*Prompt*
Every record below should be printed exactly as given.

[Dataset records]
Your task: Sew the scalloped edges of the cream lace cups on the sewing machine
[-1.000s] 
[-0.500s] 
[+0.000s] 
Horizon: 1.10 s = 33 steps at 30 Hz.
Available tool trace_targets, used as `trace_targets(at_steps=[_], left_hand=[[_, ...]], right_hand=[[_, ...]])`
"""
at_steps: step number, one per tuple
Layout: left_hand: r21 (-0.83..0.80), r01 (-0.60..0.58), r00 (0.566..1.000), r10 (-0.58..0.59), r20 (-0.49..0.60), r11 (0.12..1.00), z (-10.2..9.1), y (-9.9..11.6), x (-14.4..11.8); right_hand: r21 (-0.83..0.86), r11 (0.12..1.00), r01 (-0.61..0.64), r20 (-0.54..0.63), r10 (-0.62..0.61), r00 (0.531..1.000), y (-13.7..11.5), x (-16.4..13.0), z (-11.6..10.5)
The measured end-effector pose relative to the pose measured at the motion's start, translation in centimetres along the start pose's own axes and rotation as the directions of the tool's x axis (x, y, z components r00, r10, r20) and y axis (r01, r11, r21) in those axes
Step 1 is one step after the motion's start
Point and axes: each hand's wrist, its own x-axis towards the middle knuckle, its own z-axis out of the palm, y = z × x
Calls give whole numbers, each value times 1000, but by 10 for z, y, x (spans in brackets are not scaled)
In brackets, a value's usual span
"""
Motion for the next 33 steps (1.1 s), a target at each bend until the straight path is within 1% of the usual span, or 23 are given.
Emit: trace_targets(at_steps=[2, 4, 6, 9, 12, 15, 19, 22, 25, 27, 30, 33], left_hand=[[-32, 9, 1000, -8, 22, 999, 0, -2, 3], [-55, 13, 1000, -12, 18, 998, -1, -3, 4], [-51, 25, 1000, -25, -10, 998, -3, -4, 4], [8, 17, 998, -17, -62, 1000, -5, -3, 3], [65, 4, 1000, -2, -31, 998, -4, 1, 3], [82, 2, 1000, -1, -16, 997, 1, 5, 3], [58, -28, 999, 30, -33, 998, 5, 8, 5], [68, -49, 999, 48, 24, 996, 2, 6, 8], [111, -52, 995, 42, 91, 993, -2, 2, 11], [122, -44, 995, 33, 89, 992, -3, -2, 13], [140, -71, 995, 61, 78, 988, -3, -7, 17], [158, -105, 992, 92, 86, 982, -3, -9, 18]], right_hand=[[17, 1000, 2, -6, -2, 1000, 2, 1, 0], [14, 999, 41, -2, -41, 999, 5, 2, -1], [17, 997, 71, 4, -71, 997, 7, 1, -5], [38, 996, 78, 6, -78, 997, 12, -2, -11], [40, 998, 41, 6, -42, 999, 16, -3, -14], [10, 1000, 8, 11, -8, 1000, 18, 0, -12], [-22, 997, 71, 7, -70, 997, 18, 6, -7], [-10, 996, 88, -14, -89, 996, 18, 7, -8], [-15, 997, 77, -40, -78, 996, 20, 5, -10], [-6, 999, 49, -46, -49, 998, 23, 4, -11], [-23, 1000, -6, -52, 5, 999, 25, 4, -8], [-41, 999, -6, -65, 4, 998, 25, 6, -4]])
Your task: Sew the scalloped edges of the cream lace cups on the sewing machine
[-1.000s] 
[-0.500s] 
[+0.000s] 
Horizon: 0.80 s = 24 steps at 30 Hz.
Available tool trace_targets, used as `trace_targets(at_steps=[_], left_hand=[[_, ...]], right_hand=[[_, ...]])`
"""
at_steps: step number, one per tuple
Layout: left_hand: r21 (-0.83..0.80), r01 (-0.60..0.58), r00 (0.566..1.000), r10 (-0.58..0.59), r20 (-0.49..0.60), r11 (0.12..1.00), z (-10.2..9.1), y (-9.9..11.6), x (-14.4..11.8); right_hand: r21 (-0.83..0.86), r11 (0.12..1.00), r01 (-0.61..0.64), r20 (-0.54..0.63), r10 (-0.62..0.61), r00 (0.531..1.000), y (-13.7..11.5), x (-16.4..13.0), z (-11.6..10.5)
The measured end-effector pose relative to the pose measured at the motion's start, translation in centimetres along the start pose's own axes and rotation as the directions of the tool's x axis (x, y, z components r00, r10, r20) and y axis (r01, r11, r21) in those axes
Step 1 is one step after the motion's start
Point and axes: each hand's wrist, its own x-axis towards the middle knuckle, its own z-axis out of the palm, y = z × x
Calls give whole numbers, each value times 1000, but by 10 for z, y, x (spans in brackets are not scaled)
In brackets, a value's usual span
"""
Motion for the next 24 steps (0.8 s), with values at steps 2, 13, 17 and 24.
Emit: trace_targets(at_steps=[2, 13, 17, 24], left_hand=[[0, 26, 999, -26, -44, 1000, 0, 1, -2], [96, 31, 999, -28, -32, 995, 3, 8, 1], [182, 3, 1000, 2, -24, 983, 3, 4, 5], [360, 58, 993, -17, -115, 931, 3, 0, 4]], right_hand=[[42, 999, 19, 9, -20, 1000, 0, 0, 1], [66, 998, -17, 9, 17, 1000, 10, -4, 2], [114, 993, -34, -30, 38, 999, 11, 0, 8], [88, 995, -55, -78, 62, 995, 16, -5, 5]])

*Exercise answer*
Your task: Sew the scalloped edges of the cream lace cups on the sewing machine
[-1.000s] 
[-0.500s] 
[+0.000s] 
Horizon: 1.10 s = 33 steps at 30 Hz.
Available tool trace_targets, used as `trace_targets(at_steps=[_], left_hand=[[_, ...]], right_hand=[[_, ...]])`
"""
at_steps: step number, one per tuple
Layout: left_hand: r21 (-0.83..0.80), r01 (-0.60..0.58), r00 (0.566..1.000), r10 (-0.58..0.59), r20 (-0.49..0.60), r11 (0.12..1.00), z (-10.2..9.1), y (-9.9..11.6), x (-14.4..11.8); right_hand: r21 (-0.83..0.86), r11 (0.12..1.00), r01 (-0.61..0.64), r20 (-0.54..0.63), r10 (-0.62..0.61), r00 (0.531..1.000), y (-13.7..11.5), x (-16.4..13.0), z (-11.6..10.5)
The measured end-effector pose relative to the pose measured at the motion's start, translation in centimetres along the start pose's own axes and rotation as the directions of the tool's x axis (x, y, z components r00, r10, r20) and y axis (r01, r11, r21) in those axes
Step 1 is one step after the motion's start
Point and axes: each hand's wrist, its own x-axis towards the middle knuckle, its own z-axis out of the palm, y = z × x
Calls give whole numbers, each value times 1000, but by 10 for z, y, x (spans in brackets are not scaled)
In brackets, a value's usual span
"""
Motion for the next 33 steps (1.1 s), a target at each bend until the straight path is within 1% of the usual span, or 23 are given.
Emit: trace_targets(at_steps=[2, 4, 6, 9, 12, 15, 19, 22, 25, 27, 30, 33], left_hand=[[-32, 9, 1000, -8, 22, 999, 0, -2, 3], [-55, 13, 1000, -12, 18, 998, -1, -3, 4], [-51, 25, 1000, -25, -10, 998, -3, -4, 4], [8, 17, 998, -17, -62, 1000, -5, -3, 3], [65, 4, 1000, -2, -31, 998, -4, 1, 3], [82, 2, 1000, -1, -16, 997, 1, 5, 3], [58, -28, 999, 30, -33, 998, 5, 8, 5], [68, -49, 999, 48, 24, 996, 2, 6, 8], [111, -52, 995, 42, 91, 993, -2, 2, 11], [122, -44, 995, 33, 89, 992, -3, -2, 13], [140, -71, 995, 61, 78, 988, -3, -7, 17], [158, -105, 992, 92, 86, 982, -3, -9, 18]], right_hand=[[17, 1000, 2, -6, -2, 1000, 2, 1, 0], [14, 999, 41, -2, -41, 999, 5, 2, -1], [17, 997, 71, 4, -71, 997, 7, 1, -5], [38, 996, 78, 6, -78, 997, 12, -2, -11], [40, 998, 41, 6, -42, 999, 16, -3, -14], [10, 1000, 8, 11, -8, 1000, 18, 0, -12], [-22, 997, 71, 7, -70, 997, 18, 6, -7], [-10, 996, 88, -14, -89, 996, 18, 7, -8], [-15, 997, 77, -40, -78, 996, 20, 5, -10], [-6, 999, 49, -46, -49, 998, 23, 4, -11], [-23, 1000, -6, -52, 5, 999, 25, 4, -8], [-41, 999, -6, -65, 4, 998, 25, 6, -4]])
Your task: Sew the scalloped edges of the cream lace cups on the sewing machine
[-1.000s] 
[-0.500s] 
[+0.000s] 
Horizon: 0.80 s = 24 steps at 30 Hz.
Available tool trace_targets, used as `trace_targets(at_steps=[_], left_hand=[[_, ...]], right_hand=[[_, ...]])`
"""
at_steps: step number, one per tuple
Layout: left_hand: r21 (-0.83..0.80), r01 (-0.60..0.58), r00 (0.566..1.000), r10 (-0.58..0.59), r20 (-0.49..0.60), r11 (0.12..1.00), z (-10.2..9.1), y (-9.9..11.6), x (-14.4..11.8); right_hand: r21 (-0.83..0.86), r11 (0.12..1.00), r01 (-0.61..0.64), r20 (-0.54..0.63), r10 (-0.62..0.61), r00 (0.531..1.000), y (-13.7..11.5), x (-16.4..13.0), z (-11.6..10.5)
The measured end-effector pose relative to the pose measured at the motion's start, translation in centimetres along the start pose's own axes and rotation as the directions of the tool's x axis (x, y, z components r00, r10, r20) and y axis (r01, r11, r21) in those axes
Step 1 is one step after the motion's start
Point and axes: each hand's wrist, its own x-axis towards the middle knuckle, its own z-axis out of the palm, y = z × x
Calls give whole numbers, each value times 1000, but by 10 for z, y, x (spans in brackets are not scaled)
In brackets, a value's usual span
"""
Motion for the next 24 steps (0.8 s), with values at steps 2, 13, 17 and 24.
Emit: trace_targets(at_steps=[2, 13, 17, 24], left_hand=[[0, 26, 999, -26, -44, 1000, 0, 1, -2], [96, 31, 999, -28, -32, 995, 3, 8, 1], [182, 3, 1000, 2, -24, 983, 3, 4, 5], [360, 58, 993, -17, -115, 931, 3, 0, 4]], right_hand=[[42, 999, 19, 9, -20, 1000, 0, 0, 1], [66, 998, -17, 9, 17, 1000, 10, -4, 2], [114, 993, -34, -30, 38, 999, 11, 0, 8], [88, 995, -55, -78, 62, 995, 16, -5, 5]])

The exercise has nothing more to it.